INFORMATION SHOWN
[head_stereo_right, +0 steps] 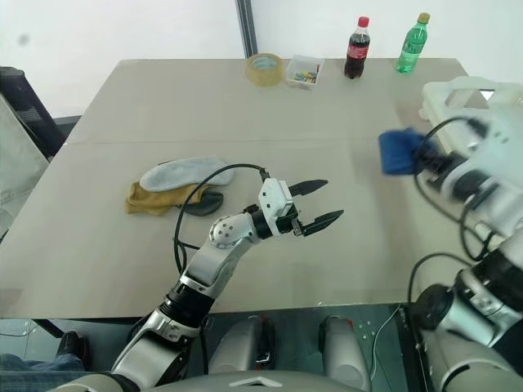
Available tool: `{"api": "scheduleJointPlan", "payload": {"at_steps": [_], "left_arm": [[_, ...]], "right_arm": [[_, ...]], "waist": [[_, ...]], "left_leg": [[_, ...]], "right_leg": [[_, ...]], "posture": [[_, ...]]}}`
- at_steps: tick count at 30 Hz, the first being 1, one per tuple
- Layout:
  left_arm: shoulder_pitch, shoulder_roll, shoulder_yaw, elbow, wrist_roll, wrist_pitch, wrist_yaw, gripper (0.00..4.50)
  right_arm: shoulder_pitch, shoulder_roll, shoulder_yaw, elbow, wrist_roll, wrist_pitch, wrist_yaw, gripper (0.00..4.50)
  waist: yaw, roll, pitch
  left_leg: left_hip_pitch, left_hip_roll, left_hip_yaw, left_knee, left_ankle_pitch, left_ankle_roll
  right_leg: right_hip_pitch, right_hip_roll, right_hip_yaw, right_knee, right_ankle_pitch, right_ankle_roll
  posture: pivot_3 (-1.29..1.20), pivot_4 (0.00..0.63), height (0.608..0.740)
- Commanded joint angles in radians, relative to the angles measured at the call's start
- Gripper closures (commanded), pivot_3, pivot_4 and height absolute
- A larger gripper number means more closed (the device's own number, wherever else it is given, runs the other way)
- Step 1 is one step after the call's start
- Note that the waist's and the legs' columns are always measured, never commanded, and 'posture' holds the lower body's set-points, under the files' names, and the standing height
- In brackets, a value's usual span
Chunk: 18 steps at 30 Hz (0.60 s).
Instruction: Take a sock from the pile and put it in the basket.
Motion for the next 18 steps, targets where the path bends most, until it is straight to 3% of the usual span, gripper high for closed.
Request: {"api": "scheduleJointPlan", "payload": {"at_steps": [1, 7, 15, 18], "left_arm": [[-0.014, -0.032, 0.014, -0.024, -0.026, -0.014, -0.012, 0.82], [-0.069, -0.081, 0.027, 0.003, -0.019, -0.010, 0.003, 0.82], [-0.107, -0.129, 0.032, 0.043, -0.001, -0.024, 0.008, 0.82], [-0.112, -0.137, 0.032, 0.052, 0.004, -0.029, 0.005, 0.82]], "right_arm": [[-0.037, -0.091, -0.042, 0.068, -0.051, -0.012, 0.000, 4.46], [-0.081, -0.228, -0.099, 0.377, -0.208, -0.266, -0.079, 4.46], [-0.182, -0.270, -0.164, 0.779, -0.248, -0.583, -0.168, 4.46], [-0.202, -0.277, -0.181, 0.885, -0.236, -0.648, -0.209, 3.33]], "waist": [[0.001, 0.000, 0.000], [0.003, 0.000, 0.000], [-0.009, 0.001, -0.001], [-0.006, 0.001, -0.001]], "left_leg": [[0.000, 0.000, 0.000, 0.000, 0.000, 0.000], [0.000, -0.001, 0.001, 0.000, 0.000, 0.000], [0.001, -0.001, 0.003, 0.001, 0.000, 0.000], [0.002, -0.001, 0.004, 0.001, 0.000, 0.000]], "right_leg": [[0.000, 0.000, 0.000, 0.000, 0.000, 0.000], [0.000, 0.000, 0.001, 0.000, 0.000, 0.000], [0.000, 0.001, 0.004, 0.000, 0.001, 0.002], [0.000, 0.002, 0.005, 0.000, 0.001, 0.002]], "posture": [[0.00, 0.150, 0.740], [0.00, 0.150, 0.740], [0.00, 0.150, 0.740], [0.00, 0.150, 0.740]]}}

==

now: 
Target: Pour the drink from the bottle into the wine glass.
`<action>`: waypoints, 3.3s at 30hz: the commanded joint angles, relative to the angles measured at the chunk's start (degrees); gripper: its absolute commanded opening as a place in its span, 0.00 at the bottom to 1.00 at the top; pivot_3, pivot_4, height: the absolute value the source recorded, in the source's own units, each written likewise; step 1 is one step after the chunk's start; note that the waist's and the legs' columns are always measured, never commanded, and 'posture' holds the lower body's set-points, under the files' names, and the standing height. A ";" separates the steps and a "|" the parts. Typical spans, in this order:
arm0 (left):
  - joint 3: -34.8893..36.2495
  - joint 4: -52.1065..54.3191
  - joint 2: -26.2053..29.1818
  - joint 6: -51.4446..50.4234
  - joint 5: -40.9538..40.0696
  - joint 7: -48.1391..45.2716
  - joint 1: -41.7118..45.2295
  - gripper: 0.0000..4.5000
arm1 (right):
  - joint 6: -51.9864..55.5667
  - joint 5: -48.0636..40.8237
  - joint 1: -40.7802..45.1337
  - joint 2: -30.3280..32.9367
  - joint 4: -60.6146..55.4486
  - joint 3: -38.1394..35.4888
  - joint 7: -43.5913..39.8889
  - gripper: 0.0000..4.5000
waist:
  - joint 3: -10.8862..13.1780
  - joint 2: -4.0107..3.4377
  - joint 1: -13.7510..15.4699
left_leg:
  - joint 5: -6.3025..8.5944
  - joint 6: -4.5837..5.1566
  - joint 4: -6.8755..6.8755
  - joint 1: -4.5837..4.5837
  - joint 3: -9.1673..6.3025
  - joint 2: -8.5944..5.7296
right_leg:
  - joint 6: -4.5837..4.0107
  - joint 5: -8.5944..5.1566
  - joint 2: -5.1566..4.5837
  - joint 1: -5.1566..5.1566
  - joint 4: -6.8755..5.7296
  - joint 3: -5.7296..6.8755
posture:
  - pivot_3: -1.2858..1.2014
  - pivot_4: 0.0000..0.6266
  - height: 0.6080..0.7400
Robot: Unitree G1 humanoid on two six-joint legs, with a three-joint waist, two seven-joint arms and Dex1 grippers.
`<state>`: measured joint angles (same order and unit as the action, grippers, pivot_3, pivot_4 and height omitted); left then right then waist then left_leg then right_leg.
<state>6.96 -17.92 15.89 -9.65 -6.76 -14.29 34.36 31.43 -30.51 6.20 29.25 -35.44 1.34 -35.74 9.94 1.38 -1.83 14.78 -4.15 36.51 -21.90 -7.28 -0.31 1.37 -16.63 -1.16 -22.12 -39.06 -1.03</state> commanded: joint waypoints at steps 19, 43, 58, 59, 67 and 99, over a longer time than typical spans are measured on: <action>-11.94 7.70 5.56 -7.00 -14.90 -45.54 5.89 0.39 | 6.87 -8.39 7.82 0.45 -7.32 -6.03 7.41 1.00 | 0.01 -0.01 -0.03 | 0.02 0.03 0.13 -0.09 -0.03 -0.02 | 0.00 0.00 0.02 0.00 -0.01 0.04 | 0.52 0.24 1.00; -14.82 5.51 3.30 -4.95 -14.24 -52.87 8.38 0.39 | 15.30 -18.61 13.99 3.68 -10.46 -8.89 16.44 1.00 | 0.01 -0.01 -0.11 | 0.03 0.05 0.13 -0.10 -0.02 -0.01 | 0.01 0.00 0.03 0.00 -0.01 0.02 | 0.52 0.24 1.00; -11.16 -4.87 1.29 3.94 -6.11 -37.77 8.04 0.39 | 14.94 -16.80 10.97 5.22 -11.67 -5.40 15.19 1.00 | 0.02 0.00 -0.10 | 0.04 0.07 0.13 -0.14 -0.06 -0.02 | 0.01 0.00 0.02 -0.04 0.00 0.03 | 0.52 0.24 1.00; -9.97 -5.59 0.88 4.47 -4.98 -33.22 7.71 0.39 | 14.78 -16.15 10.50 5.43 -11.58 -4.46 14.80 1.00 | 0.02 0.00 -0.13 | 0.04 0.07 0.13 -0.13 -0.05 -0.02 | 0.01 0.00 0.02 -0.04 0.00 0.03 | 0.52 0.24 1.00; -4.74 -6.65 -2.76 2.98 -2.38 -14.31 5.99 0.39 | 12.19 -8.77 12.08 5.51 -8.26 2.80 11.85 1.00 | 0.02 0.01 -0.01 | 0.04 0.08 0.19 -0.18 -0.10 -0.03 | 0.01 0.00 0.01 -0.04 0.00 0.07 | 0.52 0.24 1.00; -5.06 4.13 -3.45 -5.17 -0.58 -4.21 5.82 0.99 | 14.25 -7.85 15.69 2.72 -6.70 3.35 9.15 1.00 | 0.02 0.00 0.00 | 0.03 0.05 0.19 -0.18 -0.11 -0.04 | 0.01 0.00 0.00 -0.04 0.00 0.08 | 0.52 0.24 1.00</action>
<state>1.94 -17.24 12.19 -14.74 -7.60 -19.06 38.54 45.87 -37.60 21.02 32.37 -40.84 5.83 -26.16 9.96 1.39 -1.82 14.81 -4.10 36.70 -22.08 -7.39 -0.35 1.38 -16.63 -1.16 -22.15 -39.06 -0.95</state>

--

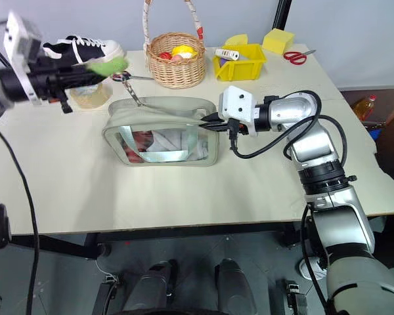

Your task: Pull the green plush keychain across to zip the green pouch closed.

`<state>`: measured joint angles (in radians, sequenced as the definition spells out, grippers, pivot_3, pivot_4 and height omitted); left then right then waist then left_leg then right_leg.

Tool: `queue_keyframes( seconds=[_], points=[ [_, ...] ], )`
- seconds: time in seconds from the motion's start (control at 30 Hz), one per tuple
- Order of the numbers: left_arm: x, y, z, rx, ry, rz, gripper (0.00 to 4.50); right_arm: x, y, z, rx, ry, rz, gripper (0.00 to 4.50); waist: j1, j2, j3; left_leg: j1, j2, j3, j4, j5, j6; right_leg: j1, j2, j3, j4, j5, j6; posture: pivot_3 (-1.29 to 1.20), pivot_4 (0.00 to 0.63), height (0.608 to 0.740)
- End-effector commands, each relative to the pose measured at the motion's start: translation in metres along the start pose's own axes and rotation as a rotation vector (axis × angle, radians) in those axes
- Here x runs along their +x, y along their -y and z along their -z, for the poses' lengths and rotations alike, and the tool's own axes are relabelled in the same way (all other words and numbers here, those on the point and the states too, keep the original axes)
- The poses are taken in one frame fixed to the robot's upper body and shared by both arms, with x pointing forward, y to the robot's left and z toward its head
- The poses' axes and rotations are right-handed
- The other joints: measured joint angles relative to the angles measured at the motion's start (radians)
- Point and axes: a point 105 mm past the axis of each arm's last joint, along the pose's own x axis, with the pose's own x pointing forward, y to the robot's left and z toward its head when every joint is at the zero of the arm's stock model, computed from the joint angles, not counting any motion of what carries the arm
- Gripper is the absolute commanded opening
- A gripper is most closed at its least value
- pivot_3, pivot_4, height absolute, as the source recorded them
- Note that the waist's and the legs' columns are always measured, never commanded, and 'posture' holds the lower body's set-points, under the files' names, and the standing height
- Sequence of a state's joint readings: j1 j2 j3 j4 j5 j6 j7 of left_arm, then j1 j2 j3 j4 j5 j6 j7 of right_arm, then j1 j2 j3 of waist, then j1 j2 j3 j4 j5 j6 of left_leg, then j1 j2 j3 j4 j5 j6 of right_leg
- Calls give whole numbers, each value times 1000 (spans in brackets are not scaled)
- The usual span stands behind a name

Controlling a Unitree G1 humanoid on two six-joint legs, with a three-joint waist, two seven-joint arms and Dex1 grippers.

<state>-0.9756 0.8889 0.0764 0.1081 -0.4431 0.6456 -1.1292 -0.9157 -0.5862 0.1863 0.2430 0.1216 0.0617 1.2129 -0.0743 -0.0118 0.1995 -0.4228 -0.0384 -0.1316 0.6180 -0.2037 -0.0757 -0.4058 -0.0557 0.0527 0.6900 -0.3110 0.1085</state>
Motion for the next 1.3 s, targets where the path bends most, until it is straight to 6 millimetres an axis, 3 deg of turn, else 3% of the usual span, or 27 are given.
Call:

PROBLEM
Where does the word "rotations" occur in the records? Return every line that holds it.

COMPLETED EXERCISE
- Here x runs along their +x, y along their -y and z along their -z, for the poses' lengths and rotations alike, and the tool's own axes are relabelled in the same way (all other words and numbers here, those on the point and the states too, keep the original axes)
- The poses' axes and rotations are right-handed

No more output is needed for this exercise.